| INSTRUCTIONS TO FOLLOW |
Scan the material for "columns". Copy every line it appears in.

| INFORMATION SUPPLIED |
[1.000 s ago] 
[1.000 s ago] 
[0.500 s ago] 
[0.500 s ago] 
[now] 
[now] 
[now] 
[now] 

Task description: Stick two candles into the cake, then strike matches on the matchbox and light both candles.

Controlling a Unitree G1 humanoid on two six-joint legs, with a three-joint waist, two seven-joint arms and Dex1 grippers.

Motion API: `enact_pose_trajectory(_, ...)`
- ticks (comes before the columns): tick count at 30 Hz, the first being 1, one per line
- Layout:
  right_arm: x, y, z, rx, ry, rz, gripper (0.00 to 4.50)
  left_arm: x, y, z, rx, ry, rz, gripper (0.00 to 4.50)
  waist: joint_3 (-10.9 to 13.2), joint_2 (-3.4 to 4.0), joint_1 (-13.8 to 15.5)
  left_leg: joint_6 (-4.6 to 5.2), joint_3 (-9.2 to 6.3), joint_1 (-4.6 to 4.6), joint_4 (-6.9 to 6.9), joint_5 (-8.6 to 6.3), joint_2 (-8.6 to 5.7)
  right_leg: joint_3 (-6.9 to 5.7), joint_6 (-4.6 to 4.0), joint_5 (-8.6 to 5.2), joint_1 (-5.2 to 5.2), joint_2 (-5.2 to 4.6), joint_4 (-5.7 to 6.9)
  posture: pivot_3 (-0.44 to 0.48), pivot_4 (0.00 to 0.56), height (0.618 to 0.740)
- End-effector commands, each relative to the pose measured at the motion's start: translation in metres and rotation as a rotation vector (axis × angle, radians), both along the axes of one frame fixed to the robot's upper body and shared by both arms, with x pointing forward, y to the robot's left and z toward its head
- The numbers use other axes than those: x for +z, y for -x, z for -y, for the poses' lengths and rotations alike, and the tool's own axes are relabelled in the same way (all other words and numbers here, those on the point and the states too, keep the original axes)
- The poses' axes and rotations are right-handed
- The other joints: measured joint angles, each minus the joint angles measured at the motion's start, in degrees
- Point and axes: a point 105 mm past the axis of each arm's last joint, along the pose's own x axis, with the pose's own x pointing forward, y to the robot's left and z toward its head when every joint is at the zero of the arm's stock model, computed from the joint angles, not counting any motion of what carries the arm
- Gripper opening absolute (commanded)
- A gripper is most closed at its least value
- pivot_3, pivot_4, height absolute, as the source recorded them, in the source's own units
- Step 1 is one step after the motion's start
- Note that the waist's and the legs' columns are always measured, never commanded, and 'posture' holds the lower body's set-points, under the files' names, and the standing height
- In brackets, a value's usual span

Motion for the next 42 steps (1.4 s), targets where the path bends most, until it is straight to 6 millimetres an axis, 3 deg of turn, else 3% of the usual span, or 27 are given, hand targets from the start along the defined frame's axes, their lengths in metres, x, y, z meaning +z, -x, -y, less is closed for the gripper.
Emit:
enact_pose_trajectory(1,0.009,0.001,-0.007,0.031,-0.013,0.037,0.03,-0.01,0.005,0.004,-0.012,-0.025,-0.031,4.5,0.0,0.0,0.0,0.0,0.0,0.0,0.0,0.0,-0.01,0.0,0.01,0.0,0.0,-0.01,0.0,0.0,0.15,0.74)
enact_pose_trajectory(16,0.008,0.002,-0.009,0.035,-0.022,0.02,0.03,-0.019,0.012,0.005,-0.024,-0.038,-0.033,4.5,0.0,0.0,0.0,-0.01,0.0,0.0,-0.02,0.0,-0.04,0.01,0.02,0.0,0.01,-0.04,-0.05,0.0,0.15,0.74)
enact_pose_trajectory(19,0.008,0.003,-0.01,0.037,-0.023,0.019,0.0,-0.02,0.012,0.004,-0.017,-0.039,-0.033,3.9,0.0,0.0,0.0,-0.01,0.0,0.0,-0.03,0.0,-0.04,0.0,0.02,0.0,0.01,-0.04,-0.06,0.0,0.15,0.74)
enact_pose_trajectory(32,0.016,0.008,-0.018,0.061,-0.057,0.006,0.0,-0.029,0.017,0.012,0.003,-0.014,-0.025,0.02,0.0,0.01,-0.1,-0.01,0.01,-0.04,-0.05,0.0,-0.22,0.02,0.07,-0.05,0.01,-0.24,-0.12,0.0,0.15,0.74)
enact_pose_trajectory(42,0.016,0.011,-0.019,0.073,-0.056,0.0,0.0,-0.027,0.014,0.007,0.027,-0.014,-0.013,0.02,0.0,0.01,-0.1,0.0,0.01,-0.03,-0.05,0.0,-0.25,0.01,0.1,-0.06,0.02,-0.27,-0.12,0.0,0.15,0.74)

| ANSWER BELOW |
- ticks (comes before the columns): tick count at 30 Hz, the first being 1, one per line
- Note that the waist's and the legs' columns are always measured, never commanded, and 'posture' holds the lower body's set-points, under the files' names, and the standing height

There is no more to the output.